Pemberdayaan masyarakat dan edukasi tentang sistem pembayaran digital sangat penting agar semua kalangan dapat terlibat dalam transaksi modern. Ini termasuk memberikan pengetahuan tentang cara menggunakan aplikasi pembayaran digital dan manfaatnya. Jika masyarakat tidak diedukasi dengan baik, potensi pengucilan bagi beberapa kelompok bisa terjadi.
Menurut penelitian, masih ada sebagian masyarakat yang lebih memilih menggunakan uang tunai karena merasa lebih aman dan nyaman saat bertransaksi. Penggunaan uang tunai bisa jadi pilihan efektif saat teknologi atau koneksi internet mengalami gangguan. Oleh karena itu, peralihan ke sistem pembayaran non-tunai harus dilakukan secara hati-hati dan tidak memaksa masyarakat.

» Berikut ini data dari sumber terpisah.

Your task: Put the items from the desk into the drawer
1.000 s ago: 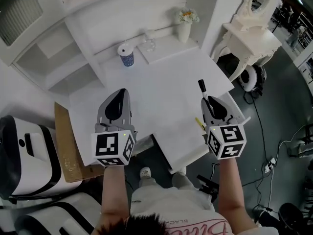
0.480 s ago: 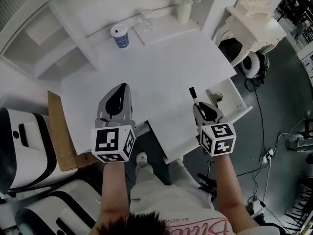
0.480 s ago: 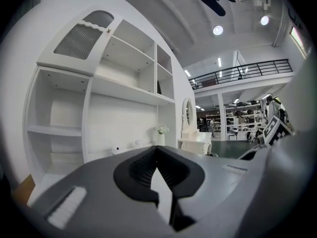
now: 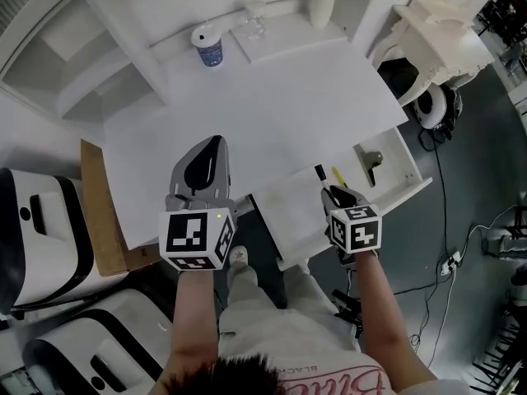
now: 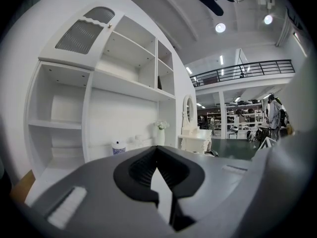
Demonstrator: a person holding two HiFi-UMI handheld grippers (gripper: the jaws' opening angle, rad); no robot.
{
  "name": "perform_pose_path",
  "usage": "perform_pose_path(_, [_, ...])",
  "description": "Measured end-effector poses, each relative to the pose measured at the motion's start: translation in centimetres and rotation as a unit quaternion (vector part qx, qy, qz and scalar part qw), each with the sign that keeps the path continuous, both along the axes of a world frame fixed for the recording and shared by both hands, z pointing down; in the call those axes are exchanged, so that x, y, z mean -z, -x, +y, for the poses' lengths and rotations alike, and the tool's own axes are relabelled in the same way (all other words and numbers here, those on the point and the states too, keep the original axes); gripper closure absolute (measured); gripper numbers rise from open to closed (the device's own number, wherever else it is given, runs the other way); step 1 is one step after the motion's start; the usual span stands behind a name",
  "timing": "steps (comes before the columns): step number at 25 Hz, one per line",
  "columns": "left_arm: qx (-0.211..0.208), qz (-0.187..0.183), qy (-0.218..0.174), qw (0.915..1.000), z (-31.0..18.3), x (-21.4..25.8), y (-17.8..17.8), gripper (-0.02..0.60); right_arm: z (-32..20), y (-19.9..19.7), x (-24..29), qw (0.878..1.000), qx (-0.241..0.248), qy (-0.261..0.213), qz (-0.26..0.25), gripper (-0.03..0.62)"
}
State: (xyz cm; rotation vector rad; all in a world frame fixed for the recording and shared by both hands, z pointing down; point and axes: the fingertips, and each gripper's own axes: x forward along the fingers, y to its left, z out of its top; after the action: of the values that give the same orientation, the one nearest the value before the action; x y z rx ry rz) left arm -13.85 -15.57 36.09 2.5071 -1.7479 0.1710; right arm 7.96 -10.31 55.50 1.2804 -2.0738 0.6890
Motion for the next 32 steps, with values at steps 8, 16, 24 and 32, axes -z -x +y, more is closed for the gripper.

Relevansi Uang Tunai di Era Digital
Meskipun teknologi semakin berkembang, uang tunai masih memiliki peran penting dalam ekonomi. Banyak lapisan masyarakat yang belum sepenuhnya bisa beradaptasi dengan perubahan ini. Ketergantungan pada uang tunai untuk transaksi sehari-hari tidak bisa dianggap remeh, terutama di daerah yang belum sepenuhnya terjamah teknologi.
Pemerintah dan BI berupaya menciptakan sistem pembayaran yang inklusif, yang dapat diterima oleh semua pihak tanpa terkecuali. Mengedukasi masyarakat tentang penggunaan dan pentingnya mata uang rupiah, baik dalam bentuk tunai maupun nontunai, merupakan langkah strategis untuk mencapai ekonomi yang lebih stabil dan inklusif.

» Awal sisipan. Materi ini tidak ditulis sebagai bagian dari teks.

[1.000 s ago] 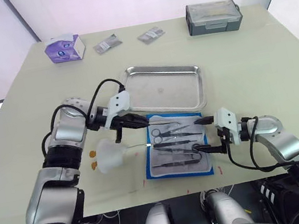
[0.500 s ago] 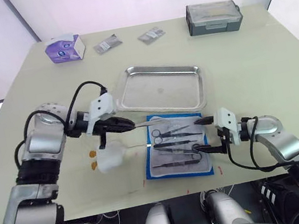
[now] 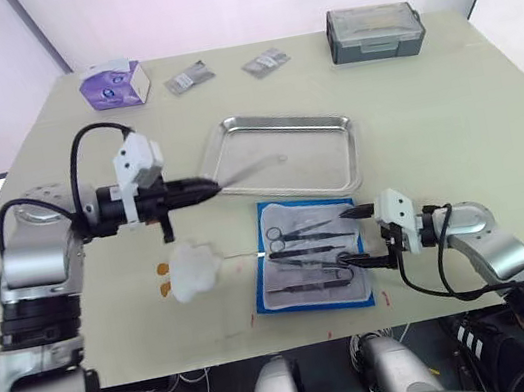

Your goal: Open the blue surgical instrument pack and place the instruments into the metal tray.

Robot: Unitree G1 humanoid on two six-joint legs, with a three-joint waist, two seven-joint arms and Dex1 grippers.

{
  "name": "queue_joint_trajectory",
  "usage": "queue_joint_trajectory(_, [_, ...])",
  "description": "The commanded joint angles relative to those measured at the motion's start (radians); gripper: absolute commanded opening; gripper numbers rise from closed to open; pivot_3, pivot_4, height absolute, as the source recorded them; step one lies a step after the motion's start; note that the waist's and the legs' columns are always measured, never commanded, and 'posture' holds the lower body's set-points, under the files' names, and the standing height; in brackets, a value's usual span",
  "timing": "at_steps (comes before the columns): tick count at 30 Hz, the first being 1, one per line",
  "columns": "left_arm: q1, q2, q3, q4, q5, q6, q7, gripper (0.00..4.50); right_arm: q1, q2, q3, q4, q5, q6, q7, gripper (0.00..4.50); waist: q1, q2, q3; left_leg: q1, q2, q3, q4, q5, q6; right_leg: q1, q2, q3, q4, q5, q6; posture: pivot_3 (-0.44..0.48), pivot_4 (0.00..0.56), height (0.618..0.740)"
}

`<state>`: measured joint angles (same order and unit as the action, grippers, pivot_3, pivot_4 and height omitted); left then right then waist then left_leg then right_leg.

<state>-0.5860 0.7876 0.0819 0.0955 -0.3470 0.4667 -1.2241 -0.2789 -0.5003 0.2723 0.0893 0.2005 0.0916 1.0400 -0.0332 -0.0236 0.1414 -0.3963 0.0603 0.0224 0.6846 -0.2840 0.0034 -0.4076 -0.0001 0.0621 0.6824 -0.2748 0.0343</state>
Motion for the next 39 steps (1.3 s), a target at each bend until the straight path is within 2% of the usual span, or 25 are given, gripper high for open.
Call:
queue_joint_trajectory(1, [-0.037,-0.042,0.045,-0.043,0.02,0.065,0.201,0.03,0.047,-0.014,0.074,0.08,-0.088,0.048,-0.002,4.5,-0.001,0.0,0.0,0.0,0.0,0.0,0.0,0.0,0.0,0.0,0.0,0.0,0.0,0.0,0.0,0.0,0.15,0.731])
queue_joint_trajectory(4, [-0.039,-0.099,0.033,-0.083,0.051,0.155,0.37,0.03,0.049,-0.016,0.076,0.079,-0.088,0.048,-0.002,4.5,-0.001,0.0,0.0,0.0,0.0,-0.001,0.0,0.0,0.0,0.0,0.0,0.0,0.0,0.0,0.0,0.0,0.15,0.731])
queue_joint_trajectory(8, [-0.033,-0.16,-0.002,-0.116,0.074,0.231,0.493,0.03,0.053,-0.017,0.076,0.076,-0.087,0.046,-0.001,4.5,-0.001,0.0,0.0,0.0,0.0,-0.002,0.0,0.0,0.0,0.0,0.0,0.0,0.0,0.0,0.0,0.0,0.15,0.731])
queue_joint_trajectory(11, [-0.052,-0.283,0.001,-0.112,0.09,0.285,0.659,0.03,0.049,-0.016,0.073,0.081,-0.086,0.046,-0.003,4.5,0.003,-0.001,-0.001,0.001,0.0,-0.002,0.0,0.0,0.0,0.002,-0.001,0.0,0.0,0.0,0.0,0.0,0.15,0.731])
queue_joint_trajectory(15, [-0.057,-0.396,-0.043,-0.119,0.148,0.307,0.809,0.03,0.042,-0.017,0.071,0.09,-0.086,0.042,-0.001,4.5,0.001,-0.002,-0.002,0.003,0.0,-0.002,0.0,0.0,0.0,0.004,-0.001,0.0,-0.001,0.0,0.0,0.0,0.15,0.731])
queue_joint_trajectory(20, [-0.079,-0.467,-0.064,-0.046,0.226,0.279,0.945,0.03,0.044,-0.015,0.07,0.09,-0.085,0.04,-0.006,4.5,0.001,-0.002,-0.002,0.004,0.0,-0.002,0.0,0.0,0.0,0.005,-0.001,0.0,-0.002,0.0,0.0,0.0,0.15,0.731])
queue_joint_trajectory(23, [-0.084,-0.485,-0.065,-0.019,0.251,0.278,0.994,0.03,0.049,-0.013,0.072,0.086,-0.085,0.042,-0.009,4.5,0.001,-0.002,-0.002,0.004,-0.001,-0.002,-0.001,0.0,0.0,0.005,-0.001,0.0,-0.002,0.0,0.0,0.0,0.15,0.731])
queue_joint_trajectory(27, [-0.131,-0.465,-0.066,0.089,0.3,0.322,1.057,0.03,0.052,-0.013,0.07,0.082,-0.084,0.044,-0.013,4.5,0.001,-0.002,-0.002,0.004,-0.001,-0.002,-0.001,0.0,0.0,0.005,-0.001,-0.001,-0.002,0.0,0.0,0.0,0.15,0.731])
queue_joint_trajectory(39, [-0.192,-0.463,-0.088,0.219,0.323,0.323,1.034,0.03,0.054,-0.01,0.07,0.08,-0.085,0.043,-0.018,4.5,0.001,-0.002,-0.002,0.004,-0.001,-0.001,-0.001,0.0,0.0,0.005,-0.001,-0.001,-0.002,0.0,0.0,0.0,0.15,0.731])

Secara keseluruhan, kombinasi antara uang tunai dan pembayaran digital diperlukan untuk memastikan semua orang dapat berpartisipasi dalam transaksi ekonomi. Keberagaman dalam alat pembayaran ini harus dipandang sebagai kekuatan, bukan sebagai kelemahan untuk memudahkan kegiatan ekonomi sehari-hari.